Output all of the entries exactly as written.

Collection entries:
---*---
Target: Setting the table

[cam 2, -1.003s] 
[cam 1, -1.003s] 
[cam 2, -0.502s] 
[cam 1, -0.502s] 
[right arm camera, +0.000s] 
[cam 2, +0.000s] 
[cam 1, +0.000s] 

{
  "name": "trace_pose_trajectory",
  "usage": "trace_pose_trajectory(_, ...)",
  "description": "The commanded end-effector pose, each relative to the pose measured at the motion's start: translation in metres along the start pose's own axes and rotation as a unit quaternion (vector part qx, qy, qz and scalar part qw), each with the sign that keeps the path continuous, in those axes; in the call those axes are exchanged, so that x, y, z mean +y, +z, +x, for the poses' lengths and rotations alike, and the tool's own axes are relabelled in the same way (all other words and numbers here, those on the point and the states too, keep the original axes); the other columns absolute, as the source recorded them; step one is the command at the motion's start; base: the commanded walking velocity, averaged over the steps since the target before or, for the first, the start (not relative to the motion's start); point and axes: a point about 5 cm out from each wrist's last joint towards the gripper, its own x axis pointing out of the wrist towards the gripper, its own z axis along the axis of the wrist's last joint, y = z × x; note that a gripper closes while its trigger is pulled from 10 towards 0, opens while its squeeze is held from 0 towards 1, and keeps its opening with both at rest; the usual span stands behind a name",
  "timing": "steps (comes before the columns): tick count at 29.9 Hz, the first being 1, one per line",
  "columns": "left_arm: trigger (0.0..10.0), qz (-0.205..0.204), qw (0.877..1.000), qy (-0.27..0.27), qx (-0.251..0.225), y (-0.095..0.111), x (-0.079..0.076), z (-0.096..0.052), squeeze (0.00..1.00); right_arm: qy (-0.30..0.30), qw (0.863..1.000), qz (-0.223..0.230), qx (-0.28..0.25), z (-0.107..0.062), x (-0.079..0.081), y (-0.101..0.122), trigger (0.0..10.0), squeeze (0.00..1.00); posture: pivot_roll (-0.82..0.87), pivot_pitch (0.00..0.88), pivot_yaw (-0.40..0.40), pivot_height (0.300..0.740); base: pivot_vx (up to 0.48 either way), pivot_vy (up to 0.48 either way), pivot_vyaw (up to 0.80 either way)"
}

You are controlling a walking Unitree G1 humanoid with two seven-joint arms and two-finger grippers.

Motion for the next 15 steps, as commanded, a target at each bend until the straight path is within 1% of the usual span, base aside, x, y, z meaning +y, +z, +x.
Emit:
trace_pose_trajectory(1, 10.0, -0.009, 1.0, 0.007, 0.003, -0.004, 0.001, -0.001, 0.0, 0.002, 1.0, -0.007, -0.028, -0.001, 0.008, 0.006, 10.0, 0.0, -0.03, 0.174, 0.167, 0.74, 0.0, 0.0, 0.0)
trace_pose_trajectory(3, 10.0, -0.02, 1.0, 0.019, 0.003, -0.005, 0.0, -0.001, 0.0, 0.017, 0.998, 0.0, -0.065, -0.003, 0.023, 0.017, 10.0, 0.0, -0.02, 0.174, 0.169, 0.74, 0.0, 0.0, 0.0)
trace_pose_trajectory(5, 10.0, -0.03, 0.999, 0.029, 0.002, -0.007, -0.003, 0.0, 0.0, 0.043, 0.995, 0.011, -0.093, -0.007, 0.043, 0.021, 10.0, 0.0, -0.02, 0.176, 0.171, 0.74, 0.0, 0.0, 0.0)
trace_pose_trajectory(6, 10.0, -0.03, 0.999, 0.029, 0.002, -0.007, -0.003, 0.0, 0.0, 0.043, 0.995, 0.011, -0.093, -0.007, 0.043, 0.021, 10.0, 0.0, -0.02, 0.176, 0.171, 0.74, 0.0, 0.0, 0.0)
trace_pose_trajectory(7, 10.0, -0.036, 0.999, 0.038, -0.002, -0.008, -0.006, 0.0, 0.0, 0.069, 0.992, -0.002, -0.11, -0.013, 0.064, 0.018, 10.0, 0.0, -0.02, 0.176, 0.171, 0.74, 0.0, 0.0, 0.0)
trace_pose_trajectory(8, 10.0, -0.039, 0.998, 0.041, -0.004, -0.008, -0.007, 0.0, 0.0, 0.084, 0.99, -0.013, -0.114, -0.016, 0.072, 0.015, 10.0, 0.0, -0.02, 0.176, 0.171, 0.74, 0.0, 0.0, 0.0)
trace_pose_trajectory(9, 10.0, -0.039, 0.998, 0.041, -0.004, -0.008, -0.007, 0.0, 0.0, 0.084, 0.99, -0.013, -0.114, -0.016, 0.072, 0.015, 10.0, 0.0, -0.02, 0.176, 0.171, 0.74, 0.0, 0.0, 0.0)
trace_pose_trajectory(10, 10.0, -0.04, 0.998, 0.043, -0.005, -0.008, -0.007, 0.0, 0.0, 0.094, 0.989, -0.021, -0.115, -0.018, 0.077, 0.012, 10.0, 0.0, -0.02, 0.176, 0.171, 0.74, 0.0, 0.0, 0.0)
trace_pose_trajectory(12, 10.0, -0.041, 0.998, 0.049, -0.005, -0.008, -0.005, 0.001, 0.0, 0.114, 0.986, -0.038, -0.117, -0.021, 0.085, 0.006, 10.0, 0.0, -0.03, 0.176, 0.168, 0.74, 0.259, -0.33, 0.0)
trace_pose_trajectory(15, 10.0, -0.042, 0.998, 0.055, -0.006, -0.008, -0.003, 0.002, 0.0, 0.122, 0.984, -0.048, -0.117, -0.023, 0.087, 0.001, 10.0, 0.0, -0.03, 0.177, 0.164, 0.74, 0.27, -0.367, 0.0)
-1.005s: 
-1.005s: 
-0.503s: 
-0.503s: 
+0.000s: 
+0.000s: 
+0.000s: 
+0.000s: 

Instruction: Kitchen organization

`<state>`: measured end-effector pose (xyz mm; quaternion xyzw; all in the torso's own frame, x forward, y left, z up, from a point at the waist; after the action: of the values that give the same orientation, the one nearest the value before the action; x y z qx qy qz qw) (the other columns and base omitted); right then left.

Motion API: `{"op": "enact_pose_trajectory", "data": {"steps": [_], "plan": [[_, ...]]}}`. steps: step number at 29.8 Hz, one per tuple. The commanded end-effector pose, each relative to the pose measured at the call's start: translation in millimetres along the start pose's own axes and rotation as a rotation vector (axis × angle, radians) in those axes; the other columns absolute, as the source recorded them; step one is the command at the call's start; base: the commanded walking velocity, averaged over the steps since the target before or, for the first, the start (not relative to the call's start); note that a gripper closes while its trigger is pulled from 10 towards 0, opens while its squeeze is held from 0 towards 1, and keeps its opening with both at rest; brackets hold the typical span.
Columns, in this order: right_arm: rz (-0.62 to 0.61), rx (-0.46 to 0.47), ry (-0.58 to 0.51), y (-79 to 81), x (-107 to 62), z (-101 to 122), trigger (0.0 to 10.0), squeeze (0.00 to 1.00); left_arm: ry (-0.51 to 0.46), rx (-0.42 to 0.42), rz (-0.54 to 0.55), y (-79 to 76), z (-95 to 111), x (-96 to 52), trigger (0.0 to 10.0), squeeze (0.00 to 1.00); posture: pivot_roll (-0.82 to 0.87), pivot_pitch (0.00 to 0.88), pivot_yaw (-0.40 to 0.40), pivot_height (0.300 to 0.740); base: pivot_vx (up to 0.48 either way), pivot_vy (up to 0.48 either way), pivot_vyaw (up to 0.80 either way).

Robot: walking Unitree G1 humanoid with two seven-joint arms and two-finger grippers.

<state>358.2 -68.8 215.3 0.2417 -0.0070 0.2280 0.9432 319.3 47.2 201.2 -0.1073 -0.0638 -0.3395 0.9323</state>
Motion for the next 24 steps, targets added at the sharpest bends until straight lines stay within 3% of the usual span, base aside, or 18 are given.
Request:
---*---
#### [Output for this exercise]
Target: Setting the table

[cam 2, -1.003s] 
[cam 1, -1.003s] 
[cam 2, -0.502s] 
[cam 1, -0.502s] 
[right arm camera, +0.000s] 
[cam 2, +0.000s] 
[cam 1, +0.000s] 

{
  "name": "trace_pose_trajectory",
  "usage": "trace_pose_trajectory(_, ...)",
  "description": "The commanded end-effector pose, each relative to the pose measured at the motion's start: translation in metres along the start pose's own axes and rotation as a unit quaternion (vector part qx, qy, qz and scalar part qw), each with the sign that keeps the path continuous, in those axes; in the call those axes are exchanged, so that x, y, z mean +y, +z, +x, for the poses' lengths and rotations alike, and the tool's own axes are relabelled in the same way (all other words and numbers here, those on the point and the states too, keep the original axes); the other columns absolute, as the source recorded them; step one is the command at the motion's start; base: the commanded walking velocity, averaged over the steps since the target before or, for the first, the start (not relative to the motion's start); point and axes: a point about 5 cm out from each wrist's last joint towards the gripper, its own x axis pointing out of the wrist towards the gripper, its own z axis along the axis of the wrist's last joint, y = z × x; note that a gripper closes while its trigger is pulled from 10 towards 0, opens while its squeeze is held from 0 towards 1, and keeps its opening with both at rest; the usual span stands behind a name",
  "timing": "steps (comes before the columns): tick count at 29.9 Hz, the first being 1, one per line",
  "columns": "left_arm: trigger (0.0..10.0), qz (-0.205..0.204), qw (0.877..1.000), qy (-0.27..0.27), qx (-0.251..0.225), y (-0.095..0.111), x (-0.079..0.076), z (-0.096..0.052), squeeze (0.00..1.00); right_arm: qy (-0.30..0.30), qw (0.863..1.000), qz (-0.223..0.230), qx (-0.28..0.25), z (-0.107..0.062), x (-0.079..0.081), y (-0.101..0.122), trigger (0.0..10.0), squeeze (0.00..1.00); posture: pivot_roll (-0.82..0.87), pivot_pitch (0.00..0.88), pivot_yaw (-0.40..0.40), pivot_height (0.300..0.740); base: pivot_vx (up to 0.48 either way), pivot_vy (up to 0.48 either way), pivot_vyaw (up to 0.80 either way)"
}

You are controlling a walking Unitree G1 humanoid with two seven-joint arms and two-finger grippers.

Motion for the next 15 steps, as commanded, a target at each bend until the straight path is within 1% of the usual span, base aside, x, y, z meaning +y, +z, +x.
Emit:
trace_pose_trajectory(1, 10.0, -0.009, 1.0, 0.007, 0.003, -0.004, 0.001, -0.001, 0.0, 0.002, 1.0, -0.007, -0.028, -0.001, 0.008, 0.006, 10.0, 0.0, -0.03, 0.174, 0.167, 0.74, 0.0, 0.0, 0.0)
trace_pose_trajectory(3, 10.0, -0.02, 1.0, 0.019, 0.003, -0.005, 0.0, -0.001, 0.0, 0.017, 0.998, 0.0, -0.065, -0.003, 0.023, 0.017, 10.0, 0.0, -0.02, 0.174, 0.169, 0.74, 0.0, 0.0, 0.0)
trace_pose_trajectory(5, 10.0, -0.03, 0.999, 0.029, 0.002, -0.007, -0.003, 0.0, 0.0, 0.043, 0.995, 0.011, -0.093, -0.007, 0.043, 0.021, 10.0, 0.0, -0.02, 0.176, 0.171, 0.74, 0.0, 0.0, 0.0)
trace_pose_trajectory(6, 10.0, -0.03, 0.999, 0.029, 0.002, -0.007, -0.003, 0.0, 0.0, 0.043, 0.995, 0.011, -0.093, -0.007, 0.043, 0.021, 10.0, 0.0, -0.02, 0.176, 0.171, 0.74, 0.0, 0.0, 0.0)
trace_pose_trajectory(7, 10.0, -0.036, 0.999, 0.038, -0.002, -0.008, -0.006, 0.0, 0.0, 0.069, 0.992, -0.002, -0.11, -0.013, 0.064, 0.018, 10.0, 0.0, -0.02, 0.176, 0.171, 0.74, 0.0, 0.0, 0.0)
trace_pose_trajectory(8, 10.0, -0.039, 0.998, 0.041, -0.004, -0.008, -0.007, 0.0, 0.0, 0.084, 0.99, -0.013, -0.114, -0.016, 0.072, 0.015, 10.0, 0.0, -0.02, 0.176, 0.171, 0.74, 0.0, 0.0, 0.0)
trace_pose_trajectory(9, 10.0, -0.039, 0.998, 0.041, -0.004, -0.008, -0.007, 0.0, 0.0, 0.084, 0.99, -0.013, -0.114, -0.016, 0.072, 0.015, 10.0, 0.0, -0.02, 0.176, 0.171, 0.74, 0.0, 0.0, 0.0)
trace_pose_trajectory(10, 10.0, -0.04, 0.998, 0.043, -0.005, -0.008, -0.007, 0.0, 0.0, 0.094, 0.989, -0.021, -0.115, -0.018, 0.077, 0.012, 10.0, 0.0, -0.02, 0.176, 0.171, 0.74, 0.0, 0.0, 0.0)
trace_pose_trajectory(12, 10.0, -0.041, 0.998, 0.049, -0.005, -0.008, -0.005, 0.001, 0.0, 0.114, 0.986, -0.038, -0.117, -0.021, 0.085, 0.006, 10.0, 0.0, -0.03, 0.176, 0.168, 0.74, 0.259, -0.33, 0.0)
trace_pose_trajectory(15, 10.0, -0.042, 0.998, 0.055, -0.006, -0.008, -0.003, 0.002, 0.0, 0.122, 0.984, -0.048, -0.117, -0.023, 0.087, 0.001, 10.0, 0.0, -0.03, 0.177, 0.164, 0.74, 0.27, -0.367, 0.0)
-1.005s: 
-1.005s: 
-0.503s: 
-0.503s: 
+0.000s: 
+0.000s: 
+0.000s: 
+0.000s: 

Instruction: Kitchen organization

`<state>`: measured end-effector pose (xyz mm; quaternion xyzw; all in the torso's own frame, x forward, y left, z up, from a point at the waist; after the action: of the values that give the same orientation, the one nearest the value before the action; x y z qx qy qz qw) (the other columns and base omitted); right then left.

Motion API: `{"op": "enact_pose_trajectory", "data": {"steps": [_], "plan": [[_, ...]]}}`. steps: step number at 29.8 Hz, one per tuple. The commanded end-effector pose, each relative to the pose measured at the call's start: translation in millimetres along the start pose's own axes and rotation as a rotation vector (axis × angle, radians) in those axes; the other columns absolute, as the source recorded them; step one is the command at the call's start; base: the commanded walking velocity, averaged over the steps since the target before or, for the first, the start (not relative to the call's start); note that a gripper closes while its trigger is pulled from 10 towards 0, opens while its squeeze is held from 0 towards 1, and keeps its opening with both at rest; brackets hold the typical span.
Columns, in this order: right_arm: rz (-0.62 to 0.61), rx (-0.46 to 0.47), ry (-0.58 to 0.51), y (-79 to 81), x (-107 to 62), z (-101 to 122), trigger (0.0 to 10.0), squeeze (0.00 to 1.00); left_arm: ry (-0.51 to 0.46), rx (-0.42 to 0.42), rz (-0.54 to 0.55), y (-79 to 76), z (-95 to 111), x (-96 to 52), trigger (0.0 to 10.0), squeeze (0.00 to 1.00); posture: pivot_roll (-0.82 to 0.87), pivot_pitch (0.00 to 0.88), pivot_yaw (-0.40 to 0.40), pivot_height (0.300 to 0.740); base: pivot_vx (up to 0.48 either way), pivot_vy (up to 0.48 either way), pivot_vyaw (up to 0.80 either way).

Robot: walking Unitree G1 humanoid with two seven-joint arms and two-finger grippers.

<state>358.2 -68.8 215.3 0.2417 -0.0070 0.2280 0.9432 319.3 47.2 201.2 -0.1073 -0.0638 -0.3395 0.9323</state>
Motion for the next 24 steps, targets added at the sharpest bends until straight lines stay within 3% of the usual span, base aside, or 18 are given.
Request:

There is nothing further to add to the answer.